El leitmotiv de mi réplica estaba en intentar explicar que no sólo estos motivos dividen a los médicos generales, sino que existen implicaciones históricas y concepciones de entender la atención primaria al margen de las generadas a raíz de la publicación del Real Decreto sobre Estructuras Básicas de Salud de 1984 (RD 137/1984 de 11 de enero), no suficientemente comprendidas y respetadas y que podrían tener relación, en algún caso, con «el añorado médico de pueblo». Buena prueba de estas afirmaciones es que gran parte de los médicos que se aglutinan en las sociedades al margen de la semFYC son facultativos con plaza, que si bien, estoy seguro, son solidarios con sus compañeros interinos, consideran que no todo el problema se reduce a esta cuestión. Y que, por otro lado, muchos de ellos, entre los que me encuentro, firmaron la integración voluntaria en los EAP, aun a costa de perder parte del sueldo, realizaron el curso de perfeccionamiento para la obtención del título, se implicaron en programas y protocolos, siendo responsables de los mismos, y son a la sazón tutores extrahospitalarios de la especialidad. Porque entendíamos, y creemos a pies juntillas, en la importancia que tuvo, y ha de tener, la atención primaria en nuestro país. Pero, eso sí, sin entonar cantos de sirena sobre la RAP. Reconocemos sus enormes mejoras, y sus grandes limitaciones y efectos perversos, pero también no olvidamos los antecedentes que nos llevaron a esta situación, y todo ello sin que en nuestro espíritu se encuentre el subrayar las diferencias, sino todo lo contrario, con ánimo de comprensión y entendimiento.
Y, tercero, se podrá argüir que los conocimientos son un prerrequisito, con lo que estamos, creo, todos de acuerdo. Que el médico debe tener un mínimo de habilidades, además de conocimientos, para poder ejercer su arte y ciencia, al tiempo que le permitan detectar problemas muy infrecuentes. Pero, en el nivel en el que nos encontramos la rutina es la norma, el caso clínico es sustituido por la persona con nombre y apellidos. Con lo que, para este menester, continúo opinando que la experiencia, la permanencia en el puesto, es un mérito ineludible. Entendiendo que, al margen de las diferencias entre los profesionales por la posesión o no del título de especialista, existe una característica que nos llega a ser común, y es que a la postre nos convertimos todos en especialistas de nuestros pacientes, de nuestro cupo, de nuestro pueblo. Y que por ello hemos de estar capacitados para poder solucionar, u orientar, si cabe, problemas patológicos esporádicos a otros niveles asistenciales.
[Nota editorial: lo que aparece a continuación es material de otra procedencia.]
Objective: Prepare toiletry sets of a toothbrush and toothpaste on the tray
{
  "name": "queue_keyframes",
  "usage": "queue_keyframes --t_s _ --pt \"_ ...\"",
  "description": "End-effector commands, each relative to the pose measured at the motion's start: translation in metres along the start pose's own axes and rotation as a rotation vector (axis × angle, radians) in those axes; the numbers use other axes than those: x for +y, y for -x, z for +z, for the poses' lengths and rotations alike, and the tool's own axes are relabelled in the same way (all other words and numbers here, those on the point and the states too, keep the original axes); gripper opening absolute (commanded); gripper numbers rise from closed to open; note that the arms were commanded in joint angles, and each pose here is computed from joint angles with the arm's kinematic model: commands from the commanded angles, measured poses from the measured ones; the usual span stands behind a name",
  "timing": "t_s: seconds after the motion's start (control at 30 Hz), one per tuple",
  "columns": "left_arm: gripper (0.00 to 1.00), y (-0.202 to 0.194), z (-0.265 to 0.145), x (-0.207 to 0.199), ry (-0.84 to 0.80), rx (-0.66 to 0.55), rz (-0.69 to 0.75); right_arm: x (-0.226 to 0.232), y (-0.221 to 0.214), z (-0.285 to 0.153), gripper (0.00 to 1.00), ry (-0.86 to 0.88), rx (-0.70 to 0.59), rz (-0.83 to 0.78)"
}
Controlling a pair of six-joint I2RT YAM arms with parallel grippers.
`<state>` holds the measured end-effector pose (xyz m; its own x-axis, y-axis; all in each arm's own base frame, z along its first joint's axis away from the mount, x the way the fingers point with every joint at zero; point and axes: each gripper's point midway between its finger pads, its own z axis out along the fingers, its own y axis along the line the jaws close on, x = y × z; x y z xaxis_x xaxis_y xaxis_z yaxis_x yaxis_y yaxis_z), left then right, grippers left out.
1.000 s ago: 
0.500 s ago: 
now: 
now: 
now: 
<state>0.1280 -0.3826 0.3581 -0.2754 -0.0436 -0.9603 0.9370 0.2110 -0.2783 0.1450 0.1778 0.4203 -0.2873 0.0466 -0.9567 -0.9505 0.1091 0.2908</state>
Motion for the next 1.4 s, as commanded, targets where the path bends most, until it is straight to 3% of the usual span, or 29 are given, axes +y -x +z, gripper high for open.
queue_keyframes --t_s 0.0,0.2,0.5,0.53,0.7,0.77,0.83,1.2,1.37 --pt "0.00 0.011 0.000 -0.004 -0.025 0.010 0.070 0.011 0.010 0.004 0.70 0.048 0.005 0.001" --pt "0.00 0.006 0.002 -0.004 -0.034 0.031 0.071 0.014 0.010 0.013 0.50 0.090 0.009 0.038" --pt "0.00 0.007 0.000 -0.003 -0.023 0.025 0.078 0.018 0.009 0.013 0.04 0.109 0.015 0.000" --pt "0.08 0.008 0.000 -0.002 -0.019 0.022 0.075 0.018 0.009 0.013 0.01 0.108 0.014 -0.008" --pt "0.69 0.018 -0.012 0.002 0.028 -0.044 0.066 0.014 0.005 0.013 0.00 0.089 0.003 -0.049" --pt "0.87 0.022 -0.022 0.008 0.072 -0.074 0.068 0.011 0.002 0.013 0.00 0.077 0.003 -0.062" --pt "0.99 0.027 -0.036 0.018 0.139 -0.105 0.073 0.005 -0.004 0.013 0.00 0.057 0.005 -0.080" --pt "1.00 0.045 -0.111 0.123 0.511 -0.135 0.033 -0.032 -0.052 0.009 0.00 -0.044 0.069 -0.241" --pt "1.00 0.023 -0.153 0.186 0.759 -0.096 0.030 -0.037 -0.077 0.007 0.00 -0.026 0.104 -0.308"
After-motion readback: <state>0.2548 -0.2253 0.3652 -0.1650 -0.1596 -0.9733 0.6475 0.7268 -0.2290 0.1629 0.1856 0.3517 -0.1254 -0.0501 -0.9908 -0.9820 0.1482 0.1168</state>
Aunque exista el peligro de que «nuestros futuros colegas nos acusen de haberles legado una desdibujada y poco atractiva imagen del médico de familia y de su entorno de trabajo», y con independencia de los conocimientos y habilidades que se encuentran en la formación del médico de cabecera, deberán existir unas actitudes aprendidas, una predisposición imitada, un buen saber hacer de nuestros ancestros, una herencia, que como dijo Cicerón tendrán que ver, más que nada, con «la gloria y la virtud de sus bien realizadas gestas mucho mejor que cualquier otro patrimonio. Deshonrar esa gloria es una impiedad y muestra de un ánimo depravado» (Sobre los deberes).
Concluyendo, quisiera hacer un llamamiento para que aquello que la prensa se hace eco de que las diferentes sociedades de la atención primaria cuando están juntas más parecen sindicatos que sociedades científicas, alcance a desaparecer y que éstas lleguen a comportarse de tal manera que representen las distintas concepciones, o matices, de entender la atención primaria en nuestro país, más que una pugna sobre intereses laborales o corporativos de sus diversos integrantes.